Tuesday's debate is the first of two that are being co-sponsored by the CBC and Fox News. A second debate that all nine candidates have promised to attend, will take place Oct. 26 in Detroit.
The CBC Institute, which comprises members of the Congressional Black Caucus and private-sector professionals from academia, policy groups, labor and business, focuses on educating African-Americans and others on key issues of national policy. The group analyzes redistricting and African-American voting representation, and provides political campaign training, and leadership conferences and symposia.
African-American voters have traditionally supported Democrats. More than 24 million black Americans are registered to vote, and nearly 13 million -- about 53 percent -- did in the 2000 election, according to the U.S. Census Bureau (search). President Bush won 9 percent of the African-American vote in 2000, an indication of the enormous strength the community could have if it were to rally behind one Democratic candidate.
"No debate is likely to be more important [for the Democrats] than the one in front of the Congressional Black Caucus Institute," said Fox News' chief political correspondent Carl Cameron. "For decades there has been no more loyal group of voters to the Democratic Party than African-Americans, and that's why this debate is so critical."

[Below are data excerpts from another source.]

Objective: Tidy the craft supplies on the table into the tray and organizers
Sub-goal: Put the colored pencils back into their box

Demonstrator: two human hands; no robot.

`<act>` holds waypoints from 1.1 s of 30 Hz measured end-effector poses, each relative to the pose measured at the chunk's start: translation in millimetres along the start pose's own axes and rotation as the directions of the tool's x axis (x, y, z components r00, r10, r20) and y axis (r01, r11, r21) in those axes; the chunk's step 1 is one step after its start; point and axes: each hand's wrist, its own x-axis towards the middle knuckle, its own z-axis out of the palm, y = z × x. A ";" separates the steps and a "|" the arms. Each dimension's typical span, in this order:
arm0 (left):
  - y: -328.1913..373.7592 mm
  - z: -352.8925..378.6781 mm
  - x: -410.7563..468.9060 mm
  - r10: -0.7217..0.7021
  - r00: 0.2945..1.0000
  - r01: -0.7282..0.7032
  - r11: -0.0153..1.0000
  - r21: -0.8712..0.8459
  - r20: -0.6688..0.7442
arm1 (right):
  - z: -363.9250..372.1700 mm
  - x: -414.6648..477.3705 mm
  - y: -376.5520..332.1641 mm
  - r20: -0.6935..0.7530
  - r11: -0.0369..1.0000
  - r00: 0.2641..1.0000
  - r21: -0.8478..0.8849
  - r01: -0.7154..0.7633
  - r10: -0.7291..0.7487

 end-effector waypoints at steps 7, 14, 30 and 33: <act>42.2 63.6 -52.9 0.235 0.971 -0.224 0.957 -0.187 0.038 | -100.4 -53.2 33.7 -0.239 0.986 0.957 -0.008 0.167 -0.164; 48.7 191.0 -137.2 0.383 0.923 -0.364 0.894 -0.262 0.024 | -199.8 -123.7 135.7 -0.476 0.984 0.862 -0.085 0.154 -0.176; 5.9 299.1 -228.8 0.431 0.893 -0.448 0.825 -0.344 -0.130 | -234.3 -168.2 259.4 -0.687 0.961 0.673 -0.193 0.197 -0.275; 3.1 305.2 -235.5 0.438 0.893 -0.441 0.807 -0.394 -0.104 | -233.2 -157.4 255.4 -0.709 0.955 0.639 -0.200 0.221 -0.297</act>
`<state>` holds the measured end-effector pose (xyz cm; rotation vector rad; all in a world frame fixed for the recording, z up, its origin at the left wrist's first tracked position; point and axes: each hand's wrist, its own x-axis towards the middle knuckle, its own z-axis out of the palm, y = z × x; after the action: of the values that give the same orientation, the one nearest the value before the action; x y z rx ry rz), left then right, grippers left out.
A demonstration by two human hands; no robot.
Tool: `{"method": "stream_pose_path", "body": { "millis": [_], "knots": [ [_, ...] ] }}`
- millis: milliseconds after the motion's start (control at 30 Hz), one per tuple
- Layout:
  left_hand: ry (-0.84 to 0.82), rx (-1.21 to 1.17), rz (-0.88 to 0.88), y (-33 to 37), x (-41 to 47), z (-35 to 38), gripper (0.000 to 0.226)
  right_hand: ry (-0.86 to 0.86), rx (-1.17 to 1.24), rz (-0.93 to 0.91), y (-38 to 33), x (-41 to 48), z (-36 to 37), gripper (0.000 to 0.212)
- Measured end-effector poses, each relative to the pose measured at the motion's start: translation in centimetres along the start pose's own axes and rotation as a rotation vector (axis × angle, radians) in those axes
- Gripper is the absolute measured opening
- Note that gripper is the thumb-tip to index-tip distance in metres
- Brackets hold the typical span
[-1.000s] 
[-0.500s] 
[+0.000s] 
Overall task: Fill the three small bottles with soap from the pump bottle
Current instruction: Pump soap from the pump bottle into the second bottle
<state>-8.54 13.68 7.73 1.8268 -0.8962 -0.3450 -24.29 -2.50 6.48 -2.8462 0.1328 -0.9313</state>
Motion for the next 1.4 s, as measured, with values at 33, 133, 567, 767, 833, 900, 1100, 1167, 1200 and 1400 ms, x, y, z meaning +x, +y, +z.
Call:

But some African-Americans of late have become disenchanted with Democrats, whom they say take them for granted. And Sharpton warned on Saturday that Democrats need to pay more attention to that voting bloc.
"We must not be in a relationship with a Democratic Party that takes us for granted. We must no longer be the political mistresses of the Democratic Party,'' Sharpton told an audience attending the first awards banquet for the Central Virginia Business and Construction Association, a group of minority-owned construction companies.
"A mistress is where they take you out to have fun but they can't take you home to mama and daddy. Either we're going to get married in 2004 or we're going to find some folks who ain't ashamed to be seen with us,'' he said.
The candidates, however, are going to debate a wide range of issues, and their positions may leave other lasting impressions on the audience. Among the hottest topics currently is how to secure and reconstruct Iraq, and how best to blame Bush for what many of his opponents say is a descent into chaos there.
According to Fox News, Gallup and Pew polls at the start of the war with Iraq in March, African-Americans were much less supportive of going to war in Iraq than white Americans.
Though many of the candidates have responded that they think there is no backing away from Iraq now, some candidates could gain favor by suggesting what they would do differently from the president.
For instance, in the last debate, former Illinois Sen. Carol Moseley Braun, the first African-American woman in Congress, said she would turn attention back toward capturing Al Qaeda leader Usama bin Laden, whom she says is a bigger risk than Iraqi leader Saddam Hussein ever was.
The candidates could also strike a chord with the audience on health care and tax cuts, two issues that African-Americans say don't get enough attention.
A Families USA study in March showed African-Americans were nearly twice as likely as whites to lack health insurance during some time in the previous two years. Studies have repeatedly shown that people lacking health insurance delay treatment and exacerbate their illnesses. In addition, more African-Americans were likely to be unemployed during the economic downturn, leaving them without insurance.
Former Vermont Gov. Howard Dean and Missouri Rep. Dick Gephardt have proposed various forms of universal health care coverage, including helping those in the low- and middle-income ranges as well as those that lose employment benefits. North Carolina Sen. John Edwards has proposed a more modest health care program that guarantees coverage for children.
Many of the candidates have said they would repeal the president's tax cuts, citing that most of the money is going to the wealthiest taxpayers. But Sens. John Kerry of Massachusetts and Joe Lieberman of Connecticut have said they would keep the middle-class cuts signed into law by the president, cuts that are more likely to benefit African-Americans.